Saat mata Angkasa beradu dengan matanya, Muthia seakan berada dalam situasi maling yang kedapatan mencuri pisau dapur, sehingga rela untuk menusukkan sendiri pisau itu ke perutnya. Hatinya mendesir karena malu. Tulang belakangnya terasa memanas sesaat. Dia harus segera pergi, daripada dia tambah malu.

Damn. Kenapa Angkasa sekarang malah tersenyum geli seperti itu? Walaupun dia berusaha untuk mengulum senyumnya, Muthia masih bisa menangkap sudut bibir itu tertarik tanpa ingin disembunyikan darinya. Pipinya serasa memanas dan memerah. Ingin rasanya Muthia menepuk-nepuk pipinya untuk menormalkan kembali.

Kaki Muthia berbalik dan melangkah pergi tanpa suara. Dia berusaha menegakkan kepalanya, walaupun jantungnya berusaha untuk membuat kepalanya tertunduk malu. Hatinya sedang mengolok-olok dirinya karena ketahuan sedang memperhatikan bos barunya begitu seksama.

Angkasa memperhatikan tubuh Muthia yang berjalan cepat keluar ruangan. Suara hentakan sepatunya terdengar bahkan ketika dia menuruni undakan tangga.

“Oke,Bro… aku balik dulu ke ruangan,” kata Angkasa dan berdiri dari kursinya. “Berkasnya…” Bayu menyerahkan map biru berlogokan Fast Kredit ke tangan Angkasa. “Minta Surya survey hari ini juga!”

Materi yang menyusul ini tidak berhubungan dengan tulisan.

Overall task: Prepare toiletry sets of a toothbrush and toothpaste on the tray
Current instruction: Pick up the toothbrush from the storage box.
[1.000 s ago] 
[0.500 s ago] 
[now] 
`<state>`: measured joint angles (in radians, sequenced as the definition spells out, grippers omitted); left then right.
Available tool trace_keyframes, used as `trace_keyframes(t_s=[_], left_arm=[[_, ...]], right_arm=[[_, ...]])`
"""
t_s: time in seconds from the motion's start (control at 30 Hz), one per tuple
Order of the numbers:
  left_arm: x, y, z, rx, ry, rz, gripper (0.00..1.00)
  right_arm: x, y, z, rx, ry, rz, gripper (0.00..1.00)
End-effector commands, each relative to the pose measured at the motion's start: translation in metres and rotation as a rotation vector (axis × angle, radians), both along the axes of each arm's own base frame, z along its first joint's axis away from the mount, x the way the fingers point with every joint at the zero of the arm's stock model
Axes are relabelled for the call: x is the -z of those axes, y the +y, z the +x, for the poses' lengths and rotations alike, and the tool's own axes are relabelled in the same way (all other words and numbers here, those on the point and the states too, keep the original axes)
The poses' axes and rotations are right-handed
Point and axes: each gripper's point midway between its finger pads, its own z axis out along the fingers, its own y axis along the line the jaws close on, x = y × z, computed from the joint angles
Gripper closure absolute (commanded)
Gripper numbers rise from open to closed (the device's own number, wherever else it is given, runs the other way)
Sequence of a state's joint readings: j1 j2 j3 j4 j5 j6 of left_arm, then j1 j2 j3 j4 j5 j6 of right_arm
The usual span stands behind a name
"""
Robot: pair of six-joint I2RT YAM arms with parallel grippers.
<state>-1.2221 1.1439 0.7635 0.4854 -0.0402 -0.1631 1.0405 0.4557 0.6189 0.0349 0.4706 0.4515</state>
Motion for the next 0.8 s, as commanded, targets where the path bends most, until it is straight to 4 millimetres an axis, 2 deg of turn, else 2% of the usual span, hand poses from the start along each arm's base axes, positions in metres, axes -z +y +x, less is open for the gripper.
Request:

Bayu menunjukkan ibu jarinya yang menegak ke hadapan Angkasa sambil mengangguk.

Angkasa menerima berkas itu dan membaca nama yang tertera di atas map. Kemudian menentengnya dan sesekali memukul-mukulkan ke paha kanannya mengikuti gerakan langkahnya. Di ambang pintu, kepala Angkasa melengah ke arah Muthia tadi berjalan. Memandangi tangga yang tampak terlihat dari tempatnya berdiri. Tanpa tertahan, bibirnya tersenyum lebar. Bahkan hingga dia menghempaskan tubuhnya di kursi dalam ruangannya, senyuman itu masih belum hengkang dari bibirnya. Dengan mata terbuka dia membayangkan wajah Muthia yang tersemu merah. Jantungnya berdesir.